Objective: To examine the memory immunity expressed in the lung in response to a low-dose aerosol challenge.
Design: Memory-immune C57BL/6 mice were generated by infection followed by drug treatment with isoniazid and rifabutin. Both memory-immune and naive mice were then rechallenged via both the aerosol and intravenous routes. The growth of bacteria in target organs, the expression of cytokines within these organs and the ability of T cells to recognize selected mycobacterial protein antigens were determined over time.
Results: There was a finite delay before immunity was expressed in the lungs of the memory-immune mice. This was in contrast to the immediate control of bacterial growth seen in the liver of intravenously challenged mice.

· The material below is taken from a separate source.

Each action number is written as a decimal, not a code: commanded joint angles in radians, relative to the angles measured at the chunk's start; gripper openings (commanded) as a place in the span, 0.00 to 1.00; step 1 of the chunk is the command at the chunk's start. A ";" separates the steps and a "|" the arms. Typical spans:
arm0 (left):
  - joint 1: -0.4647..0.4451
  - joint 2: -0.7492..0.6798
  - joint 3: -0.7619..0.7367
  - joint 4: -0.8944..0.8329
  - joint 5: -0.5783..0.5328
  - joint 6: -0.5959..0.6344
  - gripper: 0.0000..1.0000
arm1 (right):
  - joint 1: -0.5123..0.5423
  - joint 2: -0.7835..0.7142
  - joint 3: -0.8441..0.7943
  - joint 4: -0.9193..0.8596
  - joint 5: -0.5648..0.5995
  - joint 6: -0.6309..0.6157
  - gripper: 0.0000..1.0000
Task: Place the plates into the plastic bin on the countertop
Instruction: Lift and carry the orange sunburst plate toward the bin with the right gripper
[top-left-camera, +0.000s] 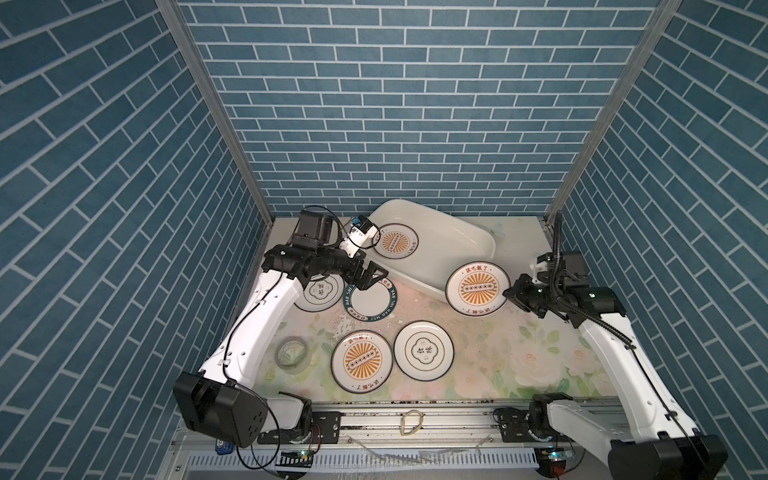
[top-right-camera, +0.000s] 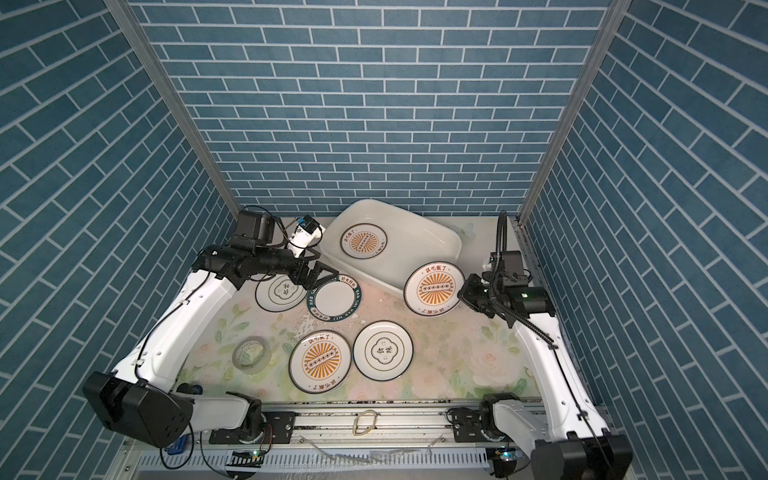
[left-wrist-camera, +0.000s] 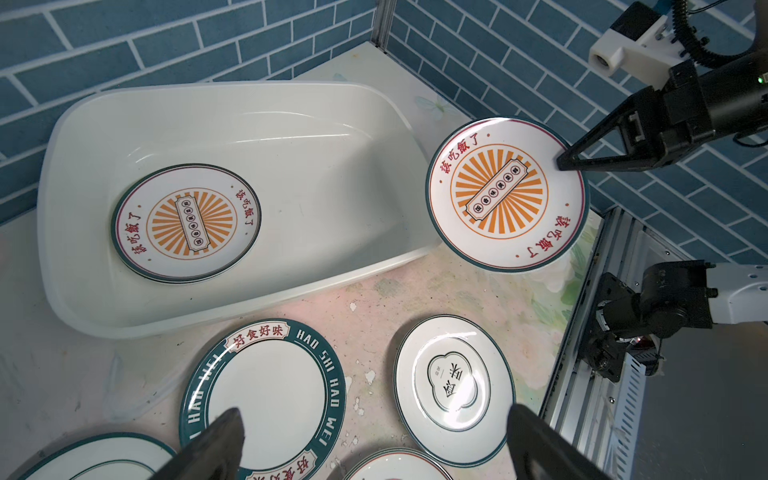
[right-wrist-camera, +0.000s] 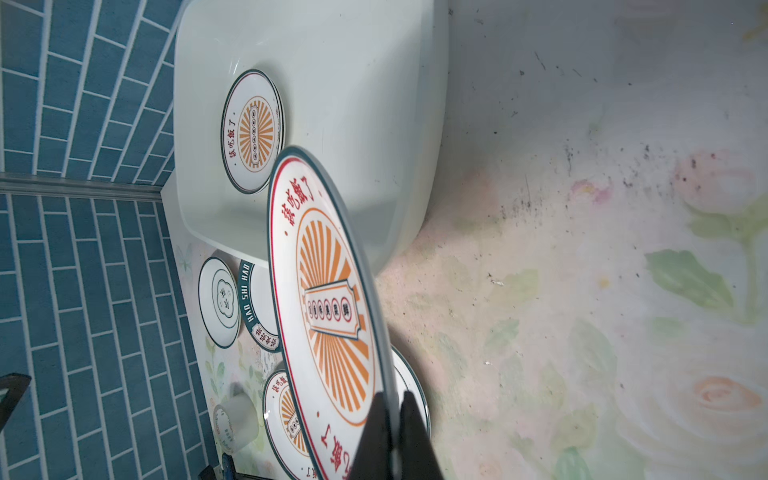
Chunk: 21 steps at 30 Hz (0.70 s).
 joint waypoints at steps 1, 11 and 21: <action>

In both cases, the expression of interferon-gamma (IFN-gamma) mRNA in the target organ correlated with the control of bacterial growth. Memory immunity in the spleen and lung differed: whereas splenic T cells strongly recognized the major Ag85 protein, the 45 kDa protein, and a synthetic peptide representing the ESAT molecule, only the Ag85 molecule was recognized by T cells harvested from thoracic lymph nodes after pulmonary rechallenge.
Conclusions: Immunity, as mediated by IFN-gamma, is expressed more slowly following an aerosol rechallenge and appears to be restricted in terms of antigen specificity. Moreover, very strong levels of memory immunity can prevent progressive disease in the lungs, but cannot prevent the establishment of secondary infection.